Practicing What We Preach: Our Story
At Exit Consulting Group (ECG), we understand that navigating a partnership buyout of a partner can be a complex and emotionally charged process. As a professional services firm built upon the experience of experts who have started, grown, managed, and sold multiple companies of their own, we specialize in developing roadmaps for businesses going through transitions, including partner buyouts.
Our team of Exit Engineering® professionals brings a wealth of experience from working in day-to-day business operations, leading corporations, and running their own businesses. We are well-versed in finance, strategic planning, operations, transactions, and everything it takes to guide your business through a partnership buyout of a partner.
Our purpose is to create alignment and bring peace of mind. We work hand-in-hand with our clients to define what success looks like and establish a plan of action to achieve those results while ensuring that the organization continues to thrive.
We are committed to helping our clients envision, pursue, and achieve rewarding exits. As we navigate the same journey with you, we bring our own day-to-day internal dealings of succession to our clients. Exit planning, including partnership buyouts, is part of a good business strategy and should always be considered in both short-term and long-term business goals and growth.
You are not alone in working through your partnership buyout of a partner, and we would love to partner with you as you navigate this road ahead.
FAQs
How does buying out a business partner work?
Buying out a business partner can be done in several ways. In the best case, it involves partners amicably deciding to end their partnership and using available capital to pay departing partners for their shares in the company. In more complicated situations, the process may involve equity financing, applying for small business loans, or paying the selling partner in installments as stipulated in a buyout agreement.

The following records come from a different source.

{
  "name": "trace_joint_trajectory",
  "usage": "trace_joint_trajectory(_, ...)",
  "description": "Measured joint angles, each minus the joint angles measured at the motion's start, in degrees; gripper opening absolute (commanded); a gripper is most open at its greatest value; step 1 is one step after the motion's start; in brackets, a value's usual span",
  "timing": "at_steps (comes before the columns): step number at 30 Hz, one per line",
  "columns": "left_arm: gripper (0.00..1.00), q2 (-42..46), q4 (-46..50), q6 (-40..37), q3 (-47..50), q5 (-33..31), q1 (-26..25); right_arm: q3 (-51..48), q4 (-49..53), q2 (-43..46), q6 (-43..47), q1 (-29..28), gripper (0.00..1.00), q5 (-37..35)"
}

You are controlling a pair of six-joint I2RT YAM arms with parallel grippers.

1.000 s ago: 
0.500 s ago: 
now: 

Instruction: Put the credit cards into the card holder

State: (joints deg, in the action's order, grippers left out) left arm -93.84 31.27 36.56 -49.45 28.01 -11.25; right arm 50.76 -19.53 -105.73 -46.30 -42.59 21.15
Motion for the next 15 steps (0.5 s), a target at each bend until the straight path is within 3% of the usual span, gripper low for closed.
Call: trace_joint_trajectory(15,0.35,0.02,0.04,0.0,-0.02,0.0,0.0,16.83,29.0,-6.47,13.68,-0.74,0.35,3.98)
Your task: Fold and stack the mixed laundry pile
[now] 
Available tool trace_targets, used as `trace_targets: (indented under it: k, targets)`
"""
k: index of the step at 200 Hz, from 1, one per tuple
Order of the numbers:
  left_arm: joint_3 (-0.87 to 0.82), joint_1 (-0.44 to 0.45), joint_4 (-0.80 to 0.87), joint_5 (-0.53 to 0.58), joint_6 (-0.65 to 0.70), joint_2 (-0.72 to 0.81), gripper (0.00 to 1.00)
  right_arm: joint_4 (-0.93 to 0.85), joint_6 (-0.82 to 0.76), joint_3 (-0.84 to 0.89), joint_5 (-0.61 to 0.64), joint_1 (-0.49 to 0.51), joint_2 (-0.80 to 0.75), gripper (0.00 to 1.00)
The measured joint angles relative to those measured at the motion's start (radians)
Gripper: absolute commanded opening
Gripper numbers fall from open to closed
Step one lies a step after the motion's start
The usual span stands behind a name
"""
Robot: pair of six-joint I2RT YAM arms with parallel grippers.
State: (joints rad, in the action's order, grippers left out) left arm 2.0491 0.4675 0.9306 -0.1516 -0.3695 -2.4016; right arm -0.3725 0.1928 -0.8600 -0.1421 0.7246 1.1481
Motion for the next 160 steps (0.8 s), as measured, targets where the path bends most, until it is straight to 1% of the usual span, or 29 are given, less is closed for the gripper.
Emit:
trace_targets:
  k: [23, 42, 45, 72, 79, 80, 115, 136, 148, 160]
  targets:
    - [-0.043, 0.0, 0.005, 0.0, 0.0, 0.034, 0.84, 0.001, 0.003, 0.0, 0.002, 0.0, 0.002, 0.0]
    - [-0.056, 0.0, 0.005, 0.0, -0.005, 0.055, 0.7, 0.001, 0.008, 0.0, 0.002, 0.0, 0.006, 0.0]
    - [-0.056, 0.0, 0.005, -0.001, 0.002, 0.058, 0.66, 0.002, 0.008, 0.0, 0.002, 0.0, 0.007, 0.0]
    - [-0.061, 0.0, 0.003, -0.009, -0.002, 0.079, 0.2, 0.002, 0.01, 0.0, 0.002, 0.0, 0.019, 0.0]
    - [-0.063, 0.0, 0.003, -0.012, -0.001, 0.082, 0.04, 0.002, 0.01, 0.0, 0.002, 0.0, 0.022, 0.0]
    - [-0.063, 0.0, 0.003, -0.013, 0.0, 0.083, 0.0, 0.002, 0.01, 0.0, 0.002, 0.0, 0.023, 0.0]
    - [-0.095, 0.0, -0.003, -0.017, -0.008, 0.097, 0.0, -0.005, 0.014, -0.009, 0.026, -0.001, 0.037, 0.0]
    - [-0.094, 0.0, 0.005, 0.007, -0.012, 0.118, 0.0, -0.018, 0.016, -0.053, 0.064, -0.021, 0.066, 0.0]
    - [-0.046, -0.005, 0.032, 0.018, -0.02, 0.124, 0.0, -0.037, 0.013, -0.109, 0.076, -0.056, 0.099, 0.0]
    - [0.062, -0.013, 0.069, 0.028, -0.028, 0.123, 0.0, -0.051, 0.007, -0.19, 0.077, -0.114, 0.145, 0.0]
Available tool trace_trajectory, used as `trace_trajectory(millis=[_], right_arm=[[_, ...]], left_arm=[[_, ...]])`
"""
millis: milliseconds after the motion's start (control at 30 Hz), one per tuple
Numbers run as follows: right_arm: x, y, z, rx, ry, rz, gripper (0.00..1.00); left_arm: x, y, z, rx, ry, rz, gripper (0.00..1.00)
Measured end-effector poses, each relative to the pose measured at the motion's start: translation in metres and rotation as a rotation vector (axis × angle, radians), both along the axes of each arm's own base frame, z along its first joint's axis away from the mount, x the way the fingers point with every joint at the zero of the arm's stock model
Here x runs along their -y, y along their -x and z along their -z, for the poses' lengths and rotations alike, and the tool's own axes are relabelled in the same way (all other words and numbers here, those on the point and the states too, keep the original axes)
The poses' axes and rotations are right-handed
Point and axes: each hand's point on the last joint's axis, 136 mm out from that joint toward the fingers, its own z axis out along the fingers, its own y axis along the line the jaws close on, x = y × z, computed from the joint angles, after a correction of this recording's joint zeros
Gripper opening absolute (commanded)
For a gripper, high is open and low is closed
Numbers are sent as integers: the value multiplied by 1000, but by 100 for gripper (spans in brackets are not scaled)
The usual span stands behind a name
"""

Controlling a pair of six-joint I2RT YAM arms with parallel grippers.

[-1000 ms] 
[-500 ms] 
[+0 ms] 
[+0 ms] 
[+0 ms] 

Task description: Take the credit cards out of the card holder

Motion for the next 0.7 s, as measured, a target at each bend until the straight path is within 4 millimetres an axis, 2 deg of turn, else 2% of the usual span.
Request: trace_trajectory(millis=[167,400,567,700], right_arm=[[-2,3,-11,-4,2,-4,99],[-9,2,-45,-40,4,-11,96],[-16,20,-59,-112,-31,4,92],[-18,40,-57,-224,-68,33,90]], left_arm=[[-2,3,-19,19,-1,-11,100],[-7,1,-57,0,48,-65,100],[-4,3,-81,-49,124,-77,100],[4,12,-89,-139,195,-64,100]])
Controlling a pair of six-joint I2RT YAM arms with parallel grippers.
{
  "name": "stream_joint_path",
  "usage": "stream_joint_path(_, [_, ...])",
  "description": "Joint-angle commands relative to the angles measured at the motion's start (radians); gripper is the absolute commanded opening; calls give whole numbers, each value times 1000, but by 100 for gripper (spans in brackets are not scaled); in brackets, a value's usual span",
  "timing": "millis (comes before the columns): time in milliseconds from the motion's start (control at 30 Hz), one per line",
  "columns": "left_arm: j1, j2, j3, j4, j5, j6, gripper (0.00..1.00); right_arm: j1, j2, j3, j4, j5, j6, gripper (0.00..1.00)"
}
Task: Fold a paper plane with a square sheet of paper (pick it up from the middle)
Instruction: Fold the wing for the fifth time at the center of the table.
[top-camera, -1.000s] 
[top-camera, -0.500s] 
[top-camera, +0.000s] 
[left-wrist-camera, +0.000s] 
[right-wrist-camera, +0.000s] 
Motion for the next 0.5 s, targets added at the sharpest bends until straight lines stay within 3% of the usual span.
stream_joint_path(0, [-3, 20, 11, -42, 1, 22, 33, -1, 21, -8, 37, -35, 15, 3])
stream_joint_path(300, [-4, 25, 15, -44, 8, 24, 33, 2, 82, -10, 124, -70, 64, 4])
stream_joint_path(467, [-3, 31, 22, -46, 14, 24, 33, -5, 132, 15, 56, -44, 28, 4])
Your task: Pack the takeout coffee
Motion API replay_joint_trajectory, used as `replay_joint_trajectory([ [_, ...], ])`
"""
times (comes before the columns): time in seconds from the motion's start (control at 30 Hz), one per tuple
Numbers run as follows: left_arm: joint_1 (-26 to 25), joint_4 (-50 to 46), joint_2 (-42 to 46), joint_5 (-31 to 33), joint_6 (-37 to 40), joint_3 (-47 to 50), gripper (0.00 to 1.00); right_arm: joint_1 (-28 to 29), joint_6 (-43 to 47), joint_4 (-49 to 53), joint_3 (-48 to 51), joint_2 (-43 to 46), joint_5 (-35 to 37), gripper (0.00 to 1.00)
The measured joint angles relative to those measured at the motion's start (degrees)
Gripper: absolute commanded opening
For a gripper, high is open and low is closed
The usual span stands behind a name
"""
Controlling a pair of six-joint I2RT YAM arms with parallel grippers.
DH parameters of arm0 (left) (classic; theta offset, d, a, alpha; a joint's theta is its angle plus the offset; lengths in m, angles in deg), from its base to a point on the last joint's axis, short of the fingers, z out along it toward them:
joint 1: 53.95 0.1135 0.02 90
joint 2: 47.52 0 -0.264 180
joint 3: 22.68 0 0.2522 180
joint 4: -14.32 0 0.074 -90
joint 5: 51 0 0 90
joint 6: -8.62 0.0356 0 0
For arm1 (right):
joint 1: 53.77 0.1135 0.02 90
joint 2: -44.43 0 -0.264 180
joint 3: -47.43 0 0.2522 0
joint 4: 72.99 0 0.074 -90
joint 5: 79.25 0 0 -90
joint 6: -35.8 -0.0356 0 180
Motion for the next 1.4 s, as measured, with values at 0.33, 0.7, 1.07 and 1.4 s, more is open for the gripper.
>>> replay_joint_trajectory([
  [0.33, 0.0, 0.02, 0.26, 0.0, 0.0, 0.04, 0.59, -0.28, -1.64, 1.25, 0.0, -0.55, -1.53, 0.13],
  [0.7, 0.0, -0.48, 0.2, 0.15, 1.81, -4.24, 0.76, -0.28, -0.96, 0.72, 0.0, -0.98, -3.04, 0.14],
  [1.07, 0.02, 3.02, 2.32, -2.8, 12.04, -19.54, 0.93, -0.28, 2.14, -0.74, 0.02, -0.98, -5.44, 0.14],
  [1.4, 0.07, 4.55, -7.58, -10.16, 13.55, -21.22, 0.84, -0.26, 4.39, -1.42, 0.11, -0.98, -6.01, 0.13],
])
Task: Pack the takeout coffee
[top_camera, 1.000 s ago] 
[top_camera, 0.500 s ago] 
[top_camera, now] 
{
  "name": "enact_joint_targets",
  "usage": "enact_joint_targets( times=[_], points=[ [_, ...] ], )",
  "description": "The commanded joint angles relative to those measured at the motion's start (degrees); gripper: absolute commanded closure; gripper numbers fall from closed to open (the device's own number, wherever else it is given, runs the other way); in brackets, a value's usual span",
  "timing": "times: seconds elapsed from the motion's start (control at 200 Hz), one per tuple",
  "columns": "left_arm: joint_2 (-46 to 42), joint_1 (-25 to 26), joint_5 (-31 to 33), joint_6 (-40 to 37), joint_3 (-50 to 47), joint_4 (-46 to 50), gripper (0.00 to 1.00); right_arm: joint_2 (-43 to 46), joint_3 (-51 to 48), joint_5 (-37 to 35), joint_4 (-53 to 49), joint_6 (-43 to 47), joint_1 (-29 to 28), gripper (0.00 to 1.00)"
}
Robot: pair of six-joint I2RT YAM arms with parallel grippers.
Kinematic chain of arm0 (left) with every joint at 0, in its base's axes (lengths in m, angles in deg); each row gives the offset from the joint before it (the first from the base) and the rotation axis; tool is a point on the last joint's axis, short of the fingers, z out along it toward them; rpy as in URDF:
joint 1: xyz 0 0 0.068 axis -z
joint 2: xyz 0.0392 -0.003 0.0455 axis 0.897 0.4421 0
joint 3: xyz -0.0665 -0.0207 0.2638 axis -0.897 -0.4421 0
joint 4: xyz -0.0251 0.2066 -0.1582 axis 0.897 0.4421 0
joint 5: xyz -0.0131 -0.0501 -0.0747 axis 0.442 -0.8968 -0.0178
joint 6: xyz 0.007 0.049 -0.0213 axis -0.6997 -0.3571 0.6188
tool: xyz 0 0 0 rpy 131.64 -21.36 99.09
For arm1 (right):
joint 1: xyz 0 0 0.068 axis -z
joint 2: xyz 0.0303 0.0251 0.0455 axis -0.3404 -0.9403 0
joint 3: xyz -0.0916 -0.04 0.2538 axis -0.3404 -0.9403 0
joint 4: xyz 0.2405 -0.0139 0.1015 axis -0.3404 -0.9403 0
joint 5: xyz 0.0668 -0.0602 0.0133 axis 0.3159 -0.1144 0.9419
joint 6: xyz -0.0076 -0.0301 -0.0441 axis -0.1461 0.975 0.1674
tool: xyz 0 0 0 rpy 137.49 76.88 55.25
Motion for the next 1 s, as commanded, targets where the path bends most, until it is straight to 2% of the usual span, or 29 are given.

How do you value a partner buyout?
You can value a partner buyout by consulting a business valuation expert or by multiplying the percentage of ownership by the appraised value of the business.
What happens when a partnership buys out a partner?
When one partner leaves the business, another partner may decide to buy their share of the company. With the help of legal and financial advisors, a buyout agreement is drawn up, and a deal is made regarding how much to pay the exiting partner.